This is WTBS 18 Zero-Tolerance Policies in the ED, Part 2: Taking a look in the mirror

In part 1 of this blog I looked at some of the ways we respond to escalating or violent patients in the ED, and I made the case that some of the strategies—those of evicting and banning patients—reflect inadequate hospital management of the issue of staff safety and can compromise our obligations to patients in need. In part 2 I want to challenge readers to have a look in the mirror: Are there things we can do in the ED to reduce the risk of violence? I will focus on some of the high-risk populations that are often involved in situations that escalate and suffer the consequences of ED responses. My hope is for us to move beyond non-violent de-escalation, examine our underlying attitudes, and explore strategies to prevent escalation.

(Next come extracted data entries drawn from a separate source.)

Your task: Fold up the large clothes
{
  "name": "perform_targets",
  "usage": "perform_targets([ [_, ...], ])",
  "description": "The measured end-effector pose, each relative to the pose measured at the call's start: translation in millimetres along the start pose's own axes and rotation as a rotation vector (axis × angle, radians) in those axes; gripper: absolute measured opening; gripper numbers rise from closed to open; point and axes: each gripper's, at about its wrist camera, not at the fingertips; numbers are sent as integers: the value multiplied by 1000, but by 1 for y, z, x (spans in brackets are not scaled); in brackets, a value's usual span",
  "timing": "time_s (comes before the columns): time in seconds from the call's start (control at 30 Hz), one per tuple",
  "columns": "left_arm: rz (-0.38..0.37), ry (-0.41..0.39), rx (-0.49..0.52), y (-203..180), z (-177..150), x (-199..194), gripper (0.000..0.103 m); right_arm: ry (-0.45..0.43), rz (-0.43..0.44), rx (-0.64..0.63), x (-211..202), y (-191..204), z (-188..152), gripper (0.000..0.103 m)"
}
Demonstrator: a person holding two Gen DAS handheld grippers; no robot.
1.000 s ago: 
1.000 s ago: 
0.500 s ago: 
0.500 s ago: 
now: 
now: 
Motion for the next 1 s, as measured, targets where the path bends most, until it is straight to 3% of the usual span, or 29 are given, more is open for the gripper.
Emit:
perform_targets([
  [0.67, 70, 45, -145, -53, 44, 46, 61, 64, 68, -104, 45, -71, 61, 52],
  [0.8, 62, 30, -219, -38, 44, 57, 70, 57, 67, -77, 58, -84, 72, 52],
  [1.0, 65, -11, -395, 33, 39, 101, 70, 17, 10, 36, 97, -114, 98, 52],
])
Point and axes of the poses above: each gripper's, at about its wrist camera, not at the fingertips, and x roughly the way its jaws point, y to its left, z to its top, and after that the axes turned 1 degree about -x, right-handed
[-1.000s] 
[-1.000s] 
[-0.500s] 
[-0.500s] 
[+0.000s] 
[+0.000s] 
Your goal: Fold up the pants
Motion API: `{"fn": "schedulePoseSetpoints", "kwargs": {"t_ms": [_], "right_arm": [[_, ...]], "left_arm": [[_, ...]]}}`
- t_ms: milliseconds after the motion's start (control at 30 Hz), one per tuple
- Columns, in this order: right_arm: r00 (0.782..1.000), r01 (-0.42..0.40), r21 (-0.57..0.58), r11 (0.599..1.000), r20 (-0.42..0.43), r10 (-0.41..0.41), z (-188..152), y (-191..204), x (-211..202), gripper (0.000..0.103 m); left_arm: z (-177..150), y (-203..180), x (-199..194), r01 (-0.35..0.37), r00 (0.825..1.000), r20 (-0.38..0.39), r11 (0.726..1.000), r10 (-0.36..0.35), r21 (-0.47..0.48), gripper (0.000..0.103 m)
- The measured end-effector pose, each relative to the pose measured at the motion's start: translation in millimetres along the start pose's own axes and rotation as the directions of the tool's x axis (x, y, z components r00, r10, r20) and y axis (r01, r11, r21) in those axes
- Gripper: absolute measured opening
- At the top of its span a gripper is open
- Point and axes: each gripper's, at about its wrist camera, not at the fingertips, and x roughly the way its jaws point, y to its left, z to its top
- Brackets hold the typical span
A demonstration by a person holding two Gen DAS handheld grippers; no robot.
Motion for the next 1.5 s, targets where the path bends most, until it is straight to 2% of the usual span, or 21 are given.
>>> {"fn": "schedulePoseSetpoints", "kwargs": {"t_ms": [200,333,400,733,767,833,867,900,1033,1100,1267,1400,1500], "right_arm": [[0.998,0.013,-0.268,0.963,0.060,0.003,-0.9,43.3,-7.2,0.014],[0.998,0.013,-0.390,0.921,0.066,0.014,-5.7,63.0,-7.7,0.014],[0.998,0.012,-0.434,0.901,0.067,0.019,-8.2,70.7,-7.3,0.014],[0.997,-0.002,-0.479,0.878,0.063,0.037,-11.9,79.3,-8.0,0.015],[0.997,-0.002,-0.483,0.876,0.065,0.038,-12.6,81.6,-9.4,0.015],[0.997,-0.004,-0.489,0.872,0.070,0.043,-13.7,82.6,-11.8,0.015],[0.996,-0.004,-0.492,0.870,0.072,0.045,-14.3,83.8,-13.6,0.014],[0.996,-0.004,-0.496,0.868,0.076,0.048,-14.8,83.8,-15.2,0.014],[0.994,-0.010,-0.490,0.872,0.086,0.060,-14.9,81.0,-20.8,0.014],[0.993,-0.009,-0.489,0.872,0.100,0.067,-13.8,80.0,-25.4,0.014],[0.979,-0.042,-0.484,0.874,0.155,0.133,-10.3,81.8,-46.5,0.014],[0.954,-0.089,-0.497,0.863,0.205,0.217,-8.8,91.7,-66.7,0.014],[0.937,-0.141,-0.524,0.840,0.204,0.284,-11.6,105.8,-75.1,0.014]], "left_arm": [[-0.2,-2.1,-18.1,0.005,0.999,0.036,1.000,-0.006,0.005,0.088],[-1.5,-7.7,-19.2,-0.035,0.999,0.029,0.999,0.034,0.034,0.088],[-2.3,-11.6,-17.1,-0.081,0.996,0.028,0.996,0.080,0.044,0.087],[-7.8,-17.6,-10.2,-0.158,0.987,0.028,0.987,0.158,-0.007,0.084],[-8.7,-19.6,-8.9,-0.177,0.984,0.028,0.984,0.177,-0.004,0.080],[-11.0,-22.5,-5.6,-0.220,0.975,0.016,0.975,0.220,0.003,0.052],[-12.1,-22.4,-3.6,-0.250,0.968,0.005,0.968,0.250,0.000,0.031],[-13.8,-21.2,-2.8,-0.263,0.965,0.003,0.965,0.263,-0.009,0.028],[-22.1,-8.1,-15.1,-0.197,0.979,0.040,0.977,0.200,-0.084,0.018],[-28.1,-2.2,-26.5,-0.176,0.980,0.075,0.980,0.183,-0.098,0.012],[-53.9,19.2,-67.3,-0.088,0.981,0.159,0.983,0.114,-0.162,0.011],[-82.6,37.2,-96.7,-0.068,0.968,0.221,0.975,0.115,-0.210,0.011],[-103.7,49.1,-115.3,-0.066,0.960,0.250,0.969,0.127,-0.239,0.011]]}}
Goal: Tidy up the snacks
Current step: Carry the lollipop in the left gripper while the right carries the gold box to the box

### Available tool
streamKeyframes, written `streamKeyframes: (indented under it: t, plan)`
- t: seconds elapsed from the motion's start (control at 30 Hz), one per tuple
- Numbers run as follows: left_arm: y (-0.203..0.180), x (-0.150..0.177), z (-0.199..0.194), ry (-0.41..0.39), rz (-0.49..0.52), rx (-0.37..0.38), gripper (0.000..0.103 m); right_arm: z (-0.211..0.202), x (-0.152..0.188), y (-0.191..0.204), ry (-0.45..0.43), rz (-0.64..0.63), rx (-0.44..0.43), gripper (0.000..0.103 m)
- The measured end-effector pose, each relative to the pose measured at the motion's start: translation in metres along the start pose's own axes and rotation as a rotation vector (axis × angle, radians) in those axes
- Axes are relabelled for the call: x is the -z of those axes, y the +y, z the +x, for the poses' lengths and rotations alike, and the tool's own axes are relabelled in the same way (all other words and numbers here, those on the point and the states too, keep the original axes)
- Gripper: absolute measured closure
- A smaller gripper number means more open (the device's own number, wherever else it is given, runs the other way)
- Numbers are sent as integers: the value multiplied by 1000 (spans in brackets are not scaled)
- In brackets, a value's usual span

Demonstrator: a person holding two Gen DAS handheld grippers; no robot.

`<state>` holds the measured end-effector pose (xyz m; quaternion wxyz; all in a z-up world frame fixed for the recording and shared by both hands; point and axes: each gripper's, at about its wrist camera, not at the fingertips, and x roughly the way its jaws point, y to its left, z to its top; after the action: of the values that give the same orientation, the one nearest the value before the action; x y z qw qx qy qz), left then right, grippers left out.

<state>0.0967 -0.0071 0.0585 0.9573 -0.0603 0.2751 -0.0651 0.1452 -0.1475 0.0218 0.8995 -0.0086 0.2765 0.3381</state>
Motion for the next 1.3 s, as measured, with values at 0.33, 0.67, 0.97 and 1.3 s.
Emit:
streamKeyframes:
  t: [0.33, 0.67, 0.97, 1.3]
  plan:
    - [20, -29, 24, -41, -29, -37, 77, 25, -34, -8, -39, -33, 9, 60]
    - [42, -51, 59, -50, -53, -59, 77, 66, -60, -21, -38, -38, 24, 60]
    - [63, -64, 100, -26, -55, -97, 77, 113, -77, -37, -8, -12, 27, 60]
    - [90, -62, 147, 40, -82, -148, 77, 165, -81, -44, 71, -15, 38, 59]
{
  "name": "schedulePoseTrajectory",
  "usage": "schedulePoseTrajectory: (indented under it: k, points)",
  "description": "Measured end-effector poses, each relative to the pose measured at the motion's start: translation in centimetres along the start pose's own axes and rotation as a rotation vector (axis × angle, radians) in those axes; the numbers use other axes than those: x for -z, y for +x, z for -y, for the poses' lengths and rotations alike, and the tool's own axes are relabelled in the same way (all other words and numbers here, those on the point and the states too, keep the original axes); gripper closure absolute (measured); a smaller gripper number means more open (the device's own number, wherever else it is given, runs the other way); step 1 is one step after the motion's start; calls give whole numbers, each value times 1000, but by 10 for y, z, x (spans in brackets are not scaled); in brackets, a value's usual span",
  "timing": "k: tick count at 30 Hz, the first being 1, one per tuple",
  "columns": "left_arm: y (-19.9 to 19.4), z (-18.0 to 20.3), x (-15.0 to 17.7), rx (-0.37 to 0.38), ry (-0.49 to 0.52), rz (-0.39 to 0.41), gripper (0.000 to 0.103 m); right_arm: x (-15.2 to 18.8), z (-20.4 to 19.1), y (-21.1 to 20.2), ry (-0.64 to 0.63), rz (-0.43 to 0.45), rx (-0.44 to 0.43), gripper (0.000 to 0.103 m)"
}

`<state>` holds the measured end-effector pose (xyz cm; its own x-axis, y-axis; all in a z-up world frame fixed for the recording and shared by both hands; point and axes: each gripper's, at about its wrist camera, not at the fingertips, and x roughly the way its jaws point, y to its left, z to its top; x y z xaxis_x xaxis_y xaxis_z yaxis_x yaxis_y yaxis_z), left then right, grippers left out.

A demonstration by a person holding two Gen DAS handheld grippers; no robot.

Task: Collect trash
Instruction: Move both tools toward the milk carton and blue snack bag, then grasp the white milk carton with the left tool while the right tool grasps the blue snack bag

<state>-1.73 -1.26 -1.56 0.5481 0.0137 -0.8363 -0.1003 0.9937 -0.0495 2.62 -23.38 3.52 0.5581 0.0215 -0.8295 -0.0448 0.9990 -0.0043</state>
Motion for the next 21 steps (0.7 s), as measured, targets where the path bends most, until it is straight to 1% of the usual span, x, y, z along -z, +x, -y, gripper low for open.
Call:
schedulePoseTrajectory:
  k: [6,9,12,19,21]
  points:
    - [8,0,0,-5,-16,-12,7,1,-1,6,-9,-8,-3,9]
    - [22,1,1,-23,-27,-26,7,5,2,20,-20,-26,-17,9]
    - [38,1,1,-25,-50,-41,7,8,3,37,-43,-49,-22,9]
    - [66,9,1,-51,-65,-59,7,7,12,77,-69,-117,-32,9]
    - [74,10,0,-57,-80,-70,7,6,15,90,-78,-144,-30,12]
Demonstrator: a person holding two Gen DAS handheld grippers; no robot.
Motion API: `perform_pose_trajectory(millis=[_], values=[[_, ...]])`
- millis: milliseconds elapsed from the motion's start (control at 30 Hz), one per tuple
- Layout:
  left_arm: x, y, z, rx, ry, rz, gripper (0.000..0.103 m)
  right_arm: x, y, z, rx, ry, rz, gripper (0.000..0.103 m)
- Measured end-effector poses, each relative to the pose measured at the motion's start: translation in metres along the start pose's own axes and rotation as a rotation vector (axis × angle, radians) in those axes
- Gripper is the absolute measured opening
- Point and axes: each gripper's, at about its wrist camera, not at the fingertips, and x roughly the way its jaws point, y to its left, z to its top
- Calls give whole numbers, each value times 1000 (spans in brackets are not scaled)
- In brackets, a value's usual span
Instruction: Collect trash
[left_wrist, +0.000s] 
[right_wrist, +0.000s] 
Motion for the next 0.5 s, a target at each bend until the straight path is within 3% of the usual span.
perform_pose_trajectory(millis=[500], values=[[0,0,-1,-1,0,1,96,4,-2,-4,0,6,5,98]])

I don’t have any data on this, but it’s my impression that for at least urban and inner-city EDs a large proportion of the patients who come into conflict with staff are from marginalized populations; they are typically homeless or underhoused, often suffer from mental health or addiction issues, and often are heavy users of ambulance and ED services. My introductory anecdote in part 1—a story about providing care for a patient who had been banned at another ED—involved a homeless man who was intoxicated.


How do other health care providers view zero-tolerance policies?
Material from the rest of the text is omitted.